Home > Miss Peregrine's Home for Peculiar Children(42)

Miss Peregrine's Home for Peculiar Children(42)
Author: Ransom Riggs

I pictured a person shriveling up and crumbling to dust like the apple on my nightstand. “That’s awful,” I said with a shudder.

“The few instances of it that I’ve had the misfortune to witness are among the worst memories of my life. And let me assure you, I’ve lived long enough to see some truly dreadful things.”

“Then it’s happened before.”

“To a young girl under my own care, regrettably, a number of years ago. Her name was Charlotte. It was the first and last time I ever took a trip to visit one of my sister ymbrynes. In that brief time Charlotte managed to evade the older children who were minding her and wander out of the loop. It was 1985 or ’86 at that time, I believe. Charlotte was roving blithely about the village by herself when she was discovered by a constable. When she couldn’t explain who she was or where she’d come from—not to his liking, anyhow—the poor girl was shipped off to a child welfare agency on the mainland. It was two days before I could reach her, and by that time she’d aged thirty-five years.”

“I think I’ve seen her picture,” I said. “A grown woman in little girl’s clothes.”

Miss Peregrine nodded somberly. “She never was the same after that. Not right in the head.”

“What happened to her?”

“She lives with Miss Nightjar now. Miss Nightjar and Miss Thrush take all the hard cases.”

“But it’s not as if they’re confined to the island, is it?” I asked. “Couldn’t they still leave now, from 1940?”

“Yes, and begin aging again, as normal. But to what end? To be caught up in a ferocious war? To encounter people who fear and misunderstand them? And there are other dangers as well. It’s best to stay here.”

“What other dangers?”

Her face clouded, as if she regretted having brought it up. “Nothing you need concern yourself with. Not yet, at least.”

With that she shooed me outside. I asked again what she meant by “other dangers,” but she shut the screen door in my face. “Enjoy the morning,” she chirped, forcing a smile. “Go find Miss Bloom, I’m sure she’s dying to see you.” And she disappeared into the house.

I wandered into the yard, wondering how I was supposed to get the image of that withered apple out of my head. Before long, though I did. It’s not that I forgot; it just stopped bothering me. It was the strangest thing.

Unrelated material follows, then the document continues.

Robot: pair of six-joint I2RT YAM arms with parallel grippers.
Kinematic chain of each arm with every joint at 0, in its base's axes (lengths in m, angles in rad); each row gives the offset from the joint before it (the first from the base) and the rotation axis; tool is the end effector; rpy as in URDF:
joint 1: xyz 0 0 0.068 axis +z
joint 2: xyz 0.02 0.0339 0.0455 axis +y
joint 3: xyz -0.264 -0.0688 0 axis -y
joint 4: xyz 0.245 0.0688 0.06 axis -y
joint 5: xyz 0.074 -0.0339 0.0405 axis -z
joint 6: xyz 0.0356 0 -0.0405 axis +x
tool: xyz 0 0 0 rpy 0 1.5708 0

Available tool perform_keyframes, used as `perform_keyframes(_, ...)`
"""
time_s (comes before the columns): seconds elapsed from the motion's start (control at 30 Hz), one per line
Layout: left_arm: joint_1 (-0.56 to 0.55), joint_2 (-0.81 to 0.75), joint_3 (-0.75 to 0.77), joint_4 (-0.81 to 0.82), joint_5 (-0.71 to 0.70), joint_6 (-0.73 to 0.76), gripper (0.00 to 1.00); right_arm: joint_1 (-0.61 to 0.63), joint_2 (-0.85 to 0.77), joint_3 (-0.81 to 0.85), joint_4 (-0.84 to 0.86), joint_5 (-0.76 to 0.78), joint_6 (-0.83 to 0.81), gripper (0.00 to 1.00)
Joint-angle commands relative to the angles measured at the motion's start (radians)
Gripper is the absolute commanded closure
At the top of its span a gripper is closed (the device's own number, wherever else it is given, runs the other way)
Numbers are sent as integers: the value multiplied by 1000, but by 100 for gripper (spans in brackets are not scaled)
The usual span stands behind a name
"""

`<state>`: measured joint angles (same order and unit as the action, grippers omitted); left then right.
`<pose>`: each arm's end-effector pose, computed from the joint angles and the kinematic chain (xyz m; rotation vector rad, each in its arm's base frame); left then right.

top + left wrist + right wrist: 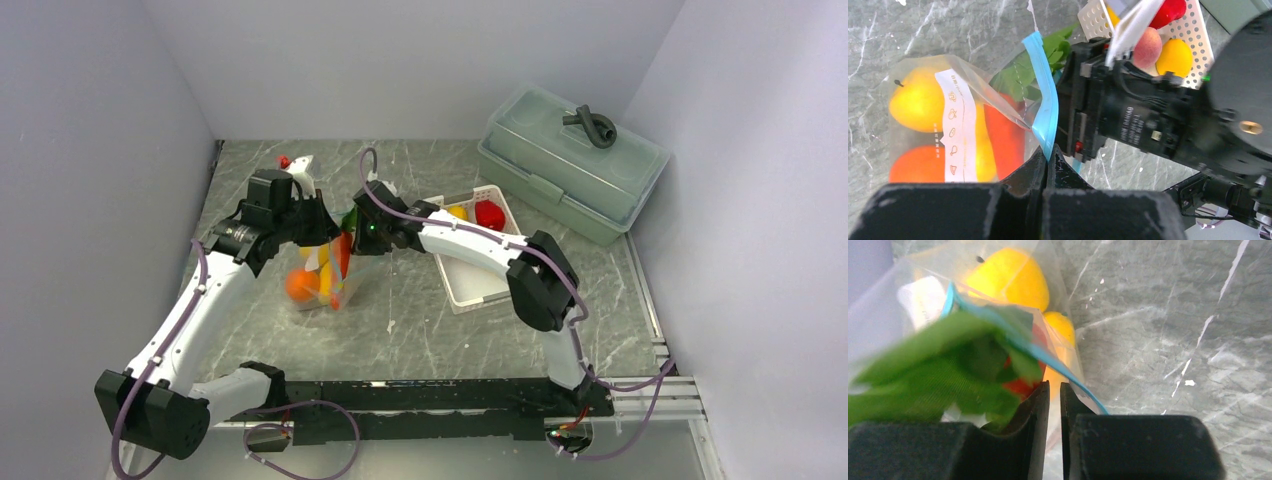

Resuming my mission to find Emma, I learned from Hugh that she was on a supply run to the village, so I settled under a shade tree to wait. Within five minutes I was half-asleep in the grass, smiling like a dope, wondering serenely what might be on the menu for lunch. It was as if just being here had some kind of narcotic effect on me; like the loop itself was a drug—a mood enhancer and a sedative combined—and if I stayed too long, I’d never want to leave.

If that were true, I thought, it would explain a lot of things, like how people could live the same day over and over for decades without losing their minds. Yes, it was beautiful and life was good, but if every day were exactly alike and if the kids really couldn’t leave, as Miss Peregrine had said, then this place wasn’t just a heaven but a kind of prison, too. It was just so hypnotizingly pleasant that it might take a person years to notice, and by then it would be too late; leaving would be too dangerous.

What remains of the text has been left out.